Being someone's healthcare proxy is one of the most intimate designations one person can make of another. It says: in the moment when I am most vulnerable, when I cannot speak for myself, when the decisions being made may determine how my life ends or how much of my self survives, I trust you to hold my values and speak my voice. This designation, when named and accepted while both parties are healthy and the crisis is theoretical, is a statement about the relationship's depth that carries real weight. The friend who accepts this role has accepted a specific kind of responsibility that most people extend only to the very innermost circle of their lives. The act of formally designating and formally accepting is among the clearest expressions of the chosen-kin relationship available within the structures that adult civic life provides.

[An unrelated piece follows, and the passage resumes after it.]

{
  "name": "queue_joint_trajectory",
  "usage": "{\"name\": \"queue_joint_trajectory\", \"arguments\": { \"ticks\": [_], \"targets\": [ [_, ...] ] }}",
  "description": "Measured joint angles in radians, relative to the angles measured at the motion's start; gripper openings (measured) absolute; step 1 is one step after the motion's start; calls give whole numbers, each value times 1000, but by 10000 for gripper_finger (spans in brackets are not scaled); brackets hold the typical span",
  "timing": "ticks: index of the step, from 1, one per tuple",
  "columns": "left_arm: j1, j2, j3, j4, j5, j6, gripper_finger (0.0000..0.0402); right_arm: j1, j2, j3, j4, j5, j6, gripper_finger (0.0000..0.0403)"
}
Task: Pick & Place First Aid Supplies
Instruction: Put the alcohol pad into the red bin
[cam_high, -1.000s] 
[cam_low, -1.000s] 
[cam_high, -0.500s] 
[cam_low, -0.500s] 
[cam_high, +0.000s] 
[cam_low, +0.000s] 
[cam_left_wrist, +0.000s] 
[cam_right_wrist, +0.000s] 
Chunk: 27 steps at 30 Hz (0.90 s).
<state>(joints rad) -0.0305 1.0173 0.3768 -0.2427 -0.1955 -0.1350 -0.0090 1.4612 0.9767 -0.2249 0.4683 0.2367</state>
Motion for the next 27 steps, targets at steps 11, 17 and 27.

Law 4 — Plan — requires identifying what matters and building the structures that protect it. Medical planning is one of the most neglected domains of personal design. Most adults do not have a valid advance directive. Most do not have a formally designated healthcare proxy. Most have not had the detailed conversations about their medical values that would equip a proxy to act effectively. The consequence of this neglect is not theoretical: it means that the most vulnerable moments of a person's life will be navigated by the wrong people, using the wrong frame, without the benefit of the person's own considered judgment. The correction requires a few hours of work — executing the documents, having the conversations, reviewing them periodically — and produces a durable structure that can be trusted to function even in the worst conditions. This is what Law 4 design looks like applied to the body and the moment of ultimate incapacity.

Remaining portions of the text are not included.